>>>

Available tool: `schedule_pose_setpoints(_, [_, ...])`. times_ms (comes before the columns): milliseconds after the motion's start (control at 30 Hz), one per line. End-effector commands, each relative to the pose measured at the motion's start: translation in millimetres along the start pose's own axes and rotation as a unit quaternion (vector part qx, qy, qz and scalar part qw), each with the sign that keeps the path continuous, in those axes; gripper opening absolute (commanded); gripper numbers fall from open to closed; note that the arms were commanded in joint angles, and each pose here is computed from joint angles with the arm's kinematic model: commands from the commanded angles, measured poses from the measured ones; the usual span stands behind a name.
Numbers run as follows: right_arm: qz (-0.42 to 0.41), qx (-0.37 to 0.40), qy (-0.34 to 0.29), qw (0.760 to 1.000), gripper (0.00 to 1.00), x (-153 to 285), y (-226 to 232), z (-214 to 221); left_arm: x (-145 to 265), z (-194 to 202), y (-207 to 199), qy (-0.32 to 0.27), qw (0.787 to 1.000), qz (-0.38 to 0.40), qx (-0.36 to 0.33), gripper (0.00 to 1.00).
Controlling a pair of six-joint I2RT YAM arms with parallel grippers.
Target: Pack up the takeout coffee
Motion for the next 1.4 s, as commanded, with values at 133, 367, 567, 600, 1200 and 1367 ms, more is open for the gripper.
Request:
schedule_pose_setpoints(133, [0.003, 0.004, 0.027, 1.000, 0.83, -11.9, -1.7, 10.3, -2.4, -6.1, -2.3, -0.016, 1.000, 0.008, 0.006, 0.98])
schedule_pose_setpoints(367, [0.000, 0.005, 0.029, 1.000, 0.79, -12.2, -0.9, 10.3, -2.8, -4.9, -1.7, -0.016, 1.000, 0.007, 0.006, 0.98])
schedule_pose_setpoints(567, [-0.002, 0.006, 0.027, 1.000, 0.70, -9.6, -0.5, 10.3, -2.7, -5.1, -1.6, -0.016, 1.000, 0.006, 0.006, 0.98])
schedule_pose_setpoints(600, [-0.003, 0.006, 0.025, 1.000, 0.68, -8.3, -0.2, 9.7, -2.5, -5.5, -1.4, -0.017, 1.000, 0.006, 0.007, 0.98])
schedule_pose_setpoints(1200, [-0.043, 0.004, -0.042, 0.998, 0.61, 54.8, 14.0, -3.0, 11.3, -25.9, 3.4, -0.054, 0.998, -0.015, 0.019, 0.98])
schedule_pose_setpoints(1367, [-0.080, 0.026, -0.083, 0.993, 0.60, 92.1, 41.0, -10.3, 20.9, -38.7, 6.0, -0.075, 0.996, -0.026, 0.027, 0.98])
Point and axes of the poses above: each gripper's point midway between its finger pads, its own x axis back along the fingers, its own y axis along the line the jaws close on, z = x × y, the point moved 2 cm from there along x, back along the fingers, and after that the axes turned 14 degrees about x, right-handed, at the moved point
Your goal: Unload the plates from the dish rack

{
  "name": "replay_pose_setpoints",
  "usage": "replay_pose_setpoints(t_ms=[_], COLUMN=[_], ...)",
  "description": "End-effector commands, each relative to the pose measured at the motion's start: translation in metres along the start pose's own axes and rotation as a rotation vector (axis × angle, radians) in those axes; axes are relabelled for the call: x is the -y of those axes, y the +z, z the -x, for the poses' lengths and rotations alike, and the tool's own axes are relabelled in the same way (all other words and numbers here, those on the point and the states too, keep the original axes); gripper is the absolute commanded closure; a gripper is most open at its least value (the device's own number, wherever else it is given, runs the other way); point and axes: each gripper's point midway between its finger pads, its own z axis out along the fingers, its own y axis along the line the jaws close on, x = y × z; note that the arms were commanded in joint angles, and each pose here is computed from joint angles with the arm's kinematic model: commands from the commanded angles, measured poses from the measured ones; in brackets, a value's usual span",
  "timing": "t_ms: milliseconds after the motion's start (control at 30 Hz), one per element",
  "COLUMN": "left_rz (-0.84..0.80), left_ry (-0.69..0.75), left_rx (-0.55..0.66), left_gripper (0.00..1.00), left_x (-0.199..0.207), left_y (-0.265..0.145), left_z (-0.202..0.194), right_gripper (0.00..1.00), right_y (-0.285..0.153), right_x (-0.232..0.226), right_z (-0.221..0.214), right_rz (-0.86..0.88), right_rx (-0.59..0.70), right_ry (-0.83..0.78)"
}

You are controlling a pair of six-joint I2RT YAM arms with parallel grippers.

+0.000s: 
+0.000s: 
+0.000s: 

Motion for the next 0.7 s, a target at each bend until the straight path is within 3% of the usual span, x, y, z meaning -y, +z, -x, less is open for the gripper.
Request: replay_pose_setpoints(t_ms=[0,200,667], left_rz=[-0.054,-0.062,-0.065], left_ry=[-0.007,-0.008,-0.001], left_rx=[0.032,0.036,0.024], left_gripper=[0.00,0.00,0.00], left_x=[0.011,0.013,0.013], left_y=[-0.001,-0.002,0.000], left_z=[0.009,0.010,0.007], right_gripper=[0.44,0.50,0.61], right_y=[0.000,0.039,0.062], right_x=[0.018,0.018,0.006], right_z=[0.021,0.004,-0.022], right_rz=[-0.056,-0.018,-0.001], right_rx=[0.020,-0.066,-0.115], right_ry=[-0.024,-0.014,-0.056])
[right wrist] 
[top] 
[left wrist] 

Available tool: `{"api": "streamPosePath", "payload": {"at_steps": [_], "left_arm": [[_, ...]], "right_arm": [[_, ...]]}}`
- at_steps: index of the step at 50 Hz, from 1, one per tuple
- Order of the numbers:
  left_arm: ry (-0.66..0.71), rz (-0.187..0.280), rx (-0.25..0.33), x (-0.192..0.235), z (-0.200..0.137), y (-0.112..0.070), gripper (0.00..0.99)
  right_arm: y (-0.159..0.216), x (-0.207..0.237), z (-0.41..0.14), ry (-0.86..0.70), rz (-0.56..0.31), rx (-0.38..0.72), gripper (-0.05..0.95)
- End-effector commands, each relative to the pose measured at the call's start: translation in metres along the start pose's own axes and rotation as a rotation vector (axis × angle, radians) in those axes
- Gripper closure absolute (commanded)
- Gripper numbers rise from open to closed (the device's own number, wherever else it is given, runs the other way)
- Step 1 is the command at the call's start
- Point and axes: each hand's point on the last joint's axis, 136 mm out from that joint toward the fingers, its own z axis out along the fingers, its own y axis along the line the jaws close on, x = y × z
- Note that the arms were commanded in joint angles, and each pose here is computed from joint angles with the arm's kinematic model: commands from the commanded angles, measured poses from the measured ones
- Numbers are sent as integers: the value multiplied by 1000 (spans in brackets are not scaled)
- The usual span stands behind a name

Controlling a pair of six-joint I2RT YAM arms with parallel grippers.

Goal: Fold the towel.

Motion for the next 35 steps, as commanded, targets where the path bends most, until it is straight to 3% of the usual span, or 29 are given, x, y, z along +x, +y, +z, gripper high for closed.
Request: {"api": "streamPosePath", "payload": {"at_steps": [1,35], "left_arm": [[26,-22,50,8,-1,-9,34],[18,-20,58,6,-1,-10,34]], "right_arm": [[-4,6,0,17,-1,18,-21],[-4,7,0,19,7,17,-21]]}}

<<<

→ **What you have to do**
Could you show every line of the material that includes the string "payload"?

→ **Answer**
Available tool: `{"api": "streamPosePath", "payload": {"at_steps": [_], "left_arm": [[_, ...]], "right_arm": [[_, ...]]}}`
Request: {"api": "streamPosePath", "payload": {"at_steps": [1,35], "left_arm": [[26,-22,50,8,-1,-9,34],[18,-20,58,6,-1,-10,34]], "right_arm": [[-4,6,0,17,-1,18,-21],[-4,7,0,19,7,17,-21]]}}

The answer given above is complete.